This may be a strange connection to draw, but I believe in the minds of Blazermaniacs, the 2009 point guard class and Damian Lillard are inextricably linked. While the Blazers punted the draft by stashing Victor Claver, 10 other teams looked for a future point guard (or a backup future point guard like the Jazz, or two future point guards). The perceived success of these 11 players while Portland has treaded water at the PG position for the past three years led to people to sour on the legacy of Kevin Pritchard, question the ability of Nate McMillan to develop point guards, and most importantly, incorrectly assess the odds that first-round point guards will succeed in the NBA.
At this point it seems almost consensus that Lillard is going to be a good NBA player. Part of that is his combination of attitude, production, and skillset. I’m in no better position to assess this than anybody else, I am not a follower of Big Sky basketball. However, I think another part of this is simply that Blazer fans saw every other team get their “PGOTF” in the 2009 draft, and figured it’d be easy to do if the team got a high enough draft pick. But how many teams got their man in 2009? Here are some PER numbers:
|#20 Rated PG||16.3||16||17.6|
Flynn and Maynor are obviously never going to be starting point guards in this league, this can be ruled out simply based on prior production. Based on a combination of how their teams view them, their production, and league-wide consensus, it’s pretty obvious that Collison, Evans and Beaubois will not be point guards long-term for their current teams. Those players can immediately be ruled out as true “successes” for drafting point guards in the first round.
The Mushy Middle
Philly and Atlanta seem to believe that they have found long-term solutions in Teague and Holiday, but the numbers don’t really bear this out. This is why I’ve included a comparison to the #20 rated PG in the league. In a league where solidly productive starters like Dragic and Lowry are expensive but not prohibitively so, I’d question the wisdom of sitting through three years of relatively poor production for a point guard. The main benefit of this tactic is that it saves money and keeps the fans excited, because young point guards are sexy.
An entire book could be written on Jennings, but his PER is inflated by high usage on relatively unhelpful efficiency (51.5 TS). Still, given his and Holiday’s relative youth they may yet become above-average starters in this league though any of these guys being real stars is probably out of the question. The true unknown is Ricky Rubio, who has true star potential, but also glaring warts in his game.
Only two teams can truly be said to have found their future star point guards in the draft: the Denver Nuggets and the Golden State Warriors (injury caveat for Curry). Finding good players at any position in the draft is hard. NBA decision-makers make a lot of mistakes. Curry was chosen after Evans, Rubio and Flynn, Lawson chosen after those four, Jennings and Holiday. Getting a high-pedigree point guard does nothing until he proves it.

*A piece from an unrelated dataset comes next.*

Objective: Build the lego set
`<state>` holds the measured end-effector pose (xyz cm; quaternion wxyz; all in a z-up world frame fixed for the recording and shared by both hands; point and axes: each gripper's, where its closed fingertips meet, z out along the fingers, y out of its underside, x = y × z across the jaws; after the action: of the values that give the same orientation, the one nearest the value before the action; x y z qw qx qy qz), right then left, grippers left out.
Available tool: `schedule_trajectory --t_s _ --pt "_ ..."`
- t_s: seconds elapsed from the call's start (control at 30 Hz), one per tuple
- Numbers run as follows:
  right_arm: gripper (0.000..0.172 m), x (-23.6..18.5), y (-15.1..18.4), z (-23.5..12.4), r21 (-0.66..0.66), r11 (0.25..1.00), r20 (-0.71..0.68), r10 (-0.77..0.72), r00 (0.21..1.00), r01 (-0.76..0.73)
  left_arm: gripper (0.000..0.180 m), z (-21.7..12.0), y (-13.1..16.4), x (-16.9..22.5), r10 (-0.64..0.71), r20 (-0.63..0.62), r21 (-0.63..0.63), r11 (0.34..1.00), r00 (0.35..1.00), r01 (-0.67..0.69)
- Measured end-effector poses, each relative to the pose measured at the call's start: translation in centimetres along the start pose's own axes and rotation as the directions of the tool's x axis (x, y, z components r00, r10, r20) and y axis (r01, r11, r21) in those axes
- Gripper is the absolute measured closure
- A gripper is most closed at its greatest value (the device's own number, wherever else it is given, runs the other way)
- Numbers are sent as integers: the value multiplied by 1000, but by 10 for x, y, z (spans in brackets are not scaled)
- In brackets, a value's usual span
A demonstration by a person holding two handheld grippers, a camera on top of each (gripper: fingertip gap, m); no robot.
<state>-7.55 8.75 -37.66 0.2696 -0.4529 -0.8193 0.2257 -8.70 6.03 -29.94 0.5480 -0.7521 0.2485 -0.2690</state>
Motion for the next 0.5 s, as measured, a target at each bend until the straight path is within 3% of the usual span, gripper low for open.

Even if the myth that you need a veteran PG has been somewhat debunked with the success of Rose, Westbrook, and some of these 2009 guys, it is still exceptionally hard to succeed as a rookie in the NBA at any position. And that still applies to point guard.
While the point guard position is fantastically productive in the NBA right now, and the 2009 class played a part, picking Claver was not the root of all evils for the Blazers, and drafting Lillard will not cure all that ails them. With expectations for Lillard rising based on not only his prospect profile but also his position, keep in mind that a 15+ PER season would be excellent and surpass most of his recent peers.